Dimension	What it measures
Role identity	Whether the agent's role and expertise are clear.
Task definition	Whether the primary objective is specific and singular.
Context sufficiency	Whether the prompt gives enough background to act.
Input specification	Whether inputs are explicitly described.
Output format	Whether output structure is precise.
Constraints and guardrails	Whether scope limits and refusal cases are clear.
Examples	Whether representative and edge cases are covered.
Edge cases	Whether ambiguity and out-of-scope inputs are handled.
Internal consistency	Whether instructions conflict.
Token efficiency	Whether unnecessary padding is avoided.
Variable hygiene	Whether placeholders are consistent and documented.

Some dimensions may not apply to every prompt category.

Pass vs.
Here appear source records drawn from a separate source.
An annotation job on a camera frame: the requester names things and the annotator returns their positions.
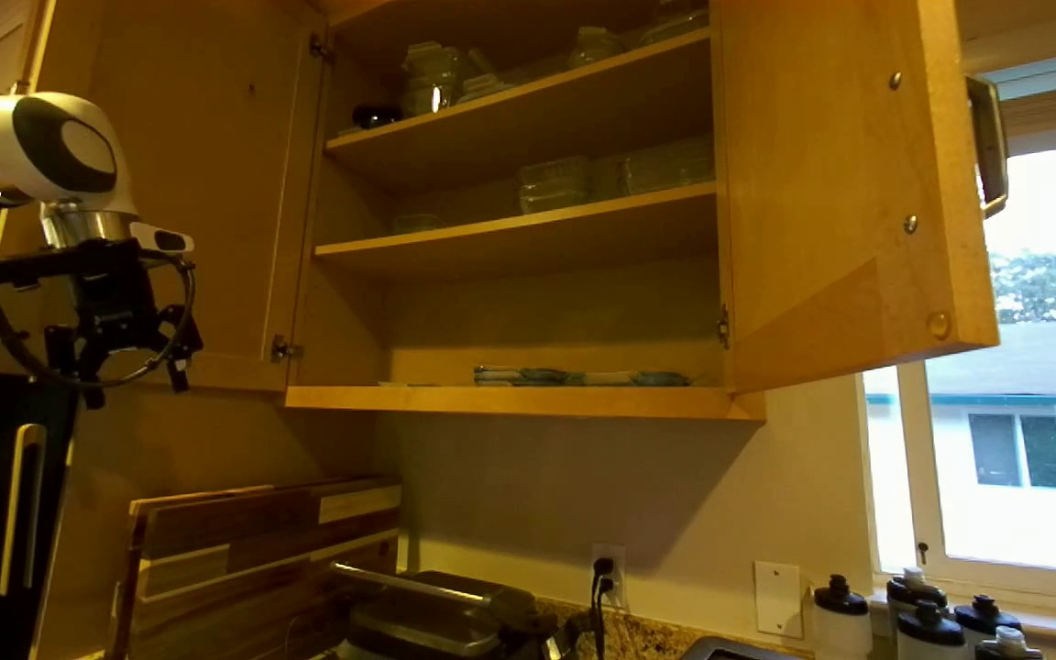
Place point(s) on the stack of wooden cutting boards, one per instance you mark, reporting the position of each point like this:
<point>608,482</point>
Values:
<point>253,568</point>

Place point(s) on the wide wooden cabinet door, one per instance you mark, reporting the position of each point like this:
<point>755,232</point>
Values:
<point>207,183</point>

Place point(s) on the window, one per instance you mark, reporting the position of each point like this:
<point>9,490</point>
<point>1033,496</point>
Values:
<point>1023,412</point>

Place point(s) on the tall stack of glass containers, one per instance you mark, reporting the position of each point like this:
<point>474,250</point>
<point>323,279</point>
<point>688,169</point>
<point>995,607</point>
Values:
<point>432,78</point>

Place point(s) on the stack of container lids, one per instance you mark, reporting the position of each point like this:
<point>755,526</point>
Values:
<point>484,88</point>

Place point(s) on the white wall socket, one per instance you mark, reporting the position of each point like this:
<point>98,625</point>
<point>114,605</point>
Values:
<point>616,573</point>

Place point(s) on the low glass dish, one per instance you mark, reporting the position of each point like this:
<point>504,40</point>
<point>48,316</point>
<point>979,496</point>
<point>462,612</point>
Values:
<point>415,223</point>

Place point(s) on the stack of square glass containers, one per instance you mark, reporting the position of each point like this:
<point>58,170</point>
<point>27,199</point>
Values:
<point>554,185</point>

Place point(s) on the stack of rectangular glass containers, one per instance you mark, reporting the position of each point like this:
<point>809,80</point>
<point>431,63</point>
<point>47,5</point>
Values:
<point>670,165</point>

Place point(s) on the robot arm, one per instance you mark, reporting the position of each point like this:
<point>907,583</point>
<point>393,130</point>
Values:
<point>28,147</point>

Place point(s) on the dark tray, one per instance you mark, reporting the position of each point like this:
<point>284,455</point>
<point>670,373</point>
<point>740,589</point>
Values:
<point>739,651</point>

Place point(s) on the flat glass containers with lids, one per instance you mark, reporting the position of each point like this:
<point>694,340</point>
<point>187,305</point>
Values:
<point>670,23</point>

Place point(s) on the blank white wall plate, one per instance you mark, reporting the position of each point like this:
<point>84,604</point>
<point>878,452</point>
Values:
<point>777,599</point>

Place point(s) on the small black bowl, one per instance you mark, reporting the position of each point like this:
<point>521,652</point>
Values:
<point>376,115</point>

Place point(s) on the wooden wall cabinet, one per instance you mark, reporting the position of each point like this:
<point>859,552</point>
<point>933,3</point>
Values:
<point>528,238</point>

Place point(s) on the round glass container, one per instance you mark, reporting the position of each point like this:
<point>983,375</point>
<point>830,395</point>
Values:
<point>594,46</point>

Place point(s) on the black and silver grill press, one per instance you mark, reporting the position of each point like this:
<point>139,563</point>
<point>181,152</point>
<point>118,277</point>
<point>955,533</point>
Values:
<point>436,619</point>

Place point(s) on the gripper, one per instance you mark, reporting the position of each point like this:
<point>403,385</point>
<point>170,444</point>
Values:
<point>115,307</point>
Report

The evaluator returns:

Pass when no material issues are found.
Report when the prompt needs attention.

Reported issues are ranked by severity:

Severity	Meaning
`BLOCKER`	The prompt cannot reliably do its job.
`MAJOR`	Degrades quality on common inputs.
`MINOR`	Degrades quality on edge cases.
`NIT`	Style or polish only.

Running an Audit

Click Run audit on the AI Evaluator screen. PromptVault reviews current draft prompts, reuses prior results when possible, and shows the latest suggestions in the dashboard.

Suggestions List

Each non-pass suggestion shows:

Element	Meaning
Prompt slug + folder	Which prompt needs attention.
Severity badge	`BLOCKER`, `MAJOR`, `MINOR`, `NIT`, or `REFUSED`.
Score	Overall quality score.
Issue summary	One-sentence description of the primary problem.
Proposed fix	Suggested edit.
Diff	Side-by-side comparison between current and proposed prompt.
Strengths	What the prompt already does well.
Open questions	Things the evaluator could not infer.

Resolving a Suggestion

Action	What it does
Apply	Copies the proposed source into the editor for review.
Mark resolved	Removes it from the active list.
Dismiss	Hides it for the current session.

The next audit can recreate the suggestion if the underlying issue still exists.

Refusals

The evaluator may refuse to improve prompts designed to enable catastrophic harm. A refusal appears as a REFUSED suggestion with the reason, and the prompt itself is not modified.